In 2014 my father passed away. Two days before his death, I had a phone call from my dad who was crying; he told me that my sister had been into his house, found his Will and opened it, gone to his care home and asked him if he wanted to change it. His property was split equally between us as well as a gift to a local charity and a friend.
My dad said he felt violated and was crying.
She phoned me two days later to say I should come because he was about to pass away. (I loved around 250 miles away.
I didn't get there in time but received the phonecall while I was at motorway services.
The following day I went to see his body and be with him. The hospice care nurse told me that she has called my sister at first thing..around 7am and told her to call me. My sister didn't call me until late morning.
If she had called me at 7am I would've got to say goodbye to him and be with him. I didn't get to say good bye to my father.

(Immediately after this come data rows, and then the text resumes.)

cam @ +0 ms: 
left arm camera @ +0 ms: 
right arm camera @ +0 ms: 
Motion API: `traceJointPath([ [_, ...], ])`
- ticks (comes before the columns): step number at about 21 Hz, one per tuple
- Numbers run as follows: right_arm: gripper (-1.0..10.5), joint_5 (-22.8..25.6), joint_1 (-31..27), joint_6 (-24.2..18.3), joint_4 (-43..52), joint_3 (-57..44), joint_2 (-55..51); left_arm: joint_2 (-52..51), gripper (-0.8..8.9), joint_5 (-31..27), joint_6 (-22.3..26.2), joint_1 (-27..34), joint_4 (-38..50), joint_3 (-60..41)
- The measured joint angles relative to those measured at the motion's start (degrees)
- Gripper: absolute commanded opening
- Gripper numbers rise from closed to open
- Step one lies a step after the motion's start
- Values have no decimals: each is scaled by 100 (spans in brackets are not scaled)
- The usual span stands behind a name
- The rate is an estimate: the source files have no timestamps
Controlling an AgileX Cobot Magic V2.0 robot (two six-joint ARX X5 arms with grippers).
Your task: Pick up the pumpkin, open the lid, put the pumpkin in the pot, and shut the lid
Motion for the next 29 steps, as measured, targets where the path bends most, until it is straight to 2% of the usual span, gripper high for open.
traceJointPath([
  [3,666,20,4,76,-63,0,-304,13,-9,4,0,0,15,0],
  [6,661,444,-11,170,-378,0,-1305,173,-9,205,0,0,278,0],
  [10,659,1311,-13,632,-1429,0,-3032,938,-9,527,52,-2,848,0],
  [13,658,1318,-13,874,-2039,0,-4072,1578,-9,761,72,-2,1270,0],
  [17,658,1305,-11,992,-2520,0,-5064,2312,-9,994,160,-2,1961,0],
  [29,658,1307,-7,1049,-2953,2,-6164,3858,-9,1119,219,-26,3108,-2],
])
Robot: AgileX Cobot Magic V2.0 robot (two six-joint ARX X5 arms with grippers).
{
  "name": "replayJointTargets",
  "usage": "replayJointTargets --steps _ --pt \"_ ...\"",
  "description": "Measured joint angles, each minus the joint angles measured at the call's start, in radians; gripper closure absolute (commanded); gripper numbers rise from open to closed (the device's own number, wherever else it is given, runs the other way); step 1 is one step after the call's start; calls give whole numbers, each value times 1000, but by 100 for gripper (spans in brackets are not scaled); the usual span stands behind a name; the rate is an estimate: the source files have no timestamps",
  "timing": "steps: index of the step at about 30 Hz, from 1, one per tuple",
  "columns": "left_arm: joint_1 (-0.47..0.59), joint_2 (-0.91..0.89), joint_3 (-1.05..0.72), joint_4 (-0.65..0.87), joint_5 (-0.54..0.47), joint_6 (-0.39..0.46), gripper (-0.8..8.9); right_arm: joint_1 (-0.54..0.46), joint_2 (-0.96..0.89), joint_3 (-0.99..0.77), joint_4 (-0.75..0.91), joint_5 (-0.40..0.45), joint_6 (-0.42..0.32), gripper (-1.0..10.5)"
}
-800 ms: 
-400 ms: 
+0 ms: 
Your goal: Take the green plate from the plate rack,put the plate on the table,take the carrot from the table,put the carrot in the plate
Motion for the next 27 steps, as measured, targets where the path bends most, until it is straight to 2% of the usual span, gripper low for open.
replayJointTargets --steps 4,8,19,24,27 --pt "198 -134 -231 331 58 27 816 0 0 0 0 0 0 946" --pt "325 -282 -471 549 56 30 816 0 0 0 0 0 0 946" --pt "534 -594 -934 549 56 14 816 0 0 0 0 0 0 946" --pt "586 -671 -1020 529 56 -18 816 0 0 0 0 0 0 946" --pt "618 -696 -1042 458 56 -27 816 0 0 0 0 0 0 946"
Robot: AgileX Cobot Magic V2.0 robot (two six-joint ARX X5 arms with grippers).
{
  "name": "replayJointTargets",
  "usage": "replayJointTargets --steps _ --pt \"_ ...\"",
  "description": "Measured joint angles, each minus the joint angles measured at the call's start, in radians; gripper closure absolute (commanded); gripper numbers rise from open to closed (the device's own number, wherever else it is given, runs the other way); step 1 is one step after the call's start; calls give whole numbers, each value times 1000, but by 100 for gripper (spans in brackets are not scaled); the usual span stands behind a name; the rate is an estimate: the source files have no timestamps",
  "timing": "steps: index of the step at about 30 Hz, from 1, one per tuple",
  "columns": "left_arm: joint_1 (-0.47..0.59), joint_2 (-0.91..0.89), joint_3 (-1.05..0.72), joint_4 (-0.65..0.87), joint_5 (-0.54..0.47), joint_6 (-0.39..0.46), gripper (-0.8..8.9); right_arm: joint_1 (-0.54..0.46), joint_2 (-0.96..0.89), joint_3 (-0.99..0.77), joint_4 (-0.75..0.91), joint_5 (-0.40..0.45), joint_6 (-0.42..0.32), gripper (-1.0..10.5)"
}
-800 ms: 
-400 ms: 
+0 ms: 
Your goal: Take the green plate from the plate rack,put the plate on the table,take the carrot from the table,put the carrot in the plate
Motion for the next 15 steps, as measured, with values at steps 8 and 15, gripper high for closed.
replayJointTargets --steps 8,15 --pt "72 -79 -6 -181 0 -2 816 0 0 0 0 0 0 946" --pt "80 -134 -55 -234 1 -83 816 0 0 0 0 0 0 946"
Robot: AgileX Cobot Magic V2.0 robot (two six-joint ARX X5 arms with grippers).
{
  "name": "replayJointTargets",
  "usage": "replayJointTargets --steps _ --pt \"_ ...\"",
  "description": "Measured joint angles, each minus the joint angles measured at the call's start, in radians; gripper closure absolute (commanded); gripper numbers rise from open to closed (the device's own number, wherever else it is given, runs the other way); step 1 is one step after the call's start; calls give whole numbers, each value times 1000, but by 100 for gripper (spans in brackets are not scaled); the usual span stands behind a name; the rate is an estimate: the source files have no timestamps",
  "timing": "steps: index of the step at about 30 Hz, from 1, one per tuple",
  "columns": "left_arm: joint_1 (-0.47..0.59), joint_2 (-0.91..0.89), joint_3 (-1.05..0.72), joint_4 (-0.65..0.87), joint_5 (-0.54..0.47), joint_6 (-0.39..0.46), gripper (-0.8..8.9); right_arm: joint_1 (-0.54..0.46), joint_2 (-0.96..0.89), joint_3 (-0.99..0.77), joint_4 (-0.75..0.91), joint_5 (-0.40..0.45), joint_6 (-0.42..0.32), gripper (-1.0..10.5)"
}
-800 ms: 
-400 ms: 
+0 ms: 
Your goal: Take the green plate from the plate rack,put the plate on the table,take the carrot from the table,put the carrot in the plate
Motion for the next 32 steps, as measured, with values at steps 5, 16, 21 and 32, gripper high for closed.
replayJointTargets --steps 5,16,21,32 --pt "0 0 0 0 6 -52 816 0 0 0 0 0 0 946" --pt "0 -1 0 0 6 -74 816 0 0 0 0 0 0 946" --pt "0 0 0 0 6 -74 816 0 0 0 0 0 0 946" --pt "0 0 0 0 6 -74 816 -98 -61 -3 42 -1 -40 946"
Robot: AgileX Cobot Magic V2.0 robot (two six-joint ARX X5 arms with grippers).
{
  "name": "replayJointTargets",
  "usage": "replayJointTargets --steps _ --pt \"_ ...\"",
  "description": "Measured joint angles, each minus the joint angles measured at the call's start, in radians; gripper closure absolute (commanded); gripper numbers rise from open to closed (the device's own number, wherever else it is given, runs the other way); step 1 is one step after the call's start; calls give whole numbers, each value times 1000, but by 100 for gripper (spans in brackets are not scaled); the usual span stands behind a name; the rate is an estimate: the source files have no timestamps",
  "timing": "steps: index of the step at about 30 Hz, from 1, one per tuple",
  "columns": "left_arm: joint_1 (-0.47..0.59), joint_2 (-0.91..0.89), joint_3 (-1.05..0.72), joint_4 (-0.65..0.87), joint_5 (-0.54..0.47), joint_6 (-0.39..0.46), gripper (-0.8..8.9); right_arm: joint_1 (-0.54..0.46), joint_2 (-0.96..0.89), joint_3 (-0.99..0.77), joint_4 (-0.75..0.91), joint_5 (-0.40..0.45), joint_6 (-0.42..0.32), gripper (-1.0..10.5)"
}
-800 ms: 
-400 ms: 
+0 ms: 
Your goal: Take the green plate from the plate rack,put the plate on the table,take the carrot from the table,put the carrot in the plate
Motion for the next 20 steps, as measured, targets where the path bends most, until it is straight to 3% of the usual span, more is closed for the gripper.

Lots of things have happened beyond this and we are now estranged.
I feel devastated, I loved my sister so much. I feel. After nearly three years of trying to move on I still find myself in a place of horrible sadness and grief.
I've spoken to various people and they've said this isn't uncommon in families when a parent dies, families get damaged.
When I expressed upset to my wider family, none of them seemed to see it as a problem or say very much.
I have chosen estrangement due to this and other things I can't come to terms with while still in contact with them
My mother is getting older and the thought of going through this again is just completely overwhelming, the thought of having to navigate any of her care or her will with my sister makes me feel dreadful.
I have thought about asking to be disinherited. Writing to them and saying please remove me as a benefactor from my mother's will (if I'm even on it anymore)
The thought of that and being able to feel free any future horrible feelings and ties gives me a sense of peace.
My sister is considerably more well off that I am, married and I am a single parent. I am however fairly okay and don't struggle financially at the moment and plan to ensure that I can manage to support myself and my child in the future.
It would feel like a release to have no ties in this way to them and it would protect my emotional and mental state which has been poor at times and is now better following estrangement.
Should I ask to be disinherited. I think it would involve a solicitors letter.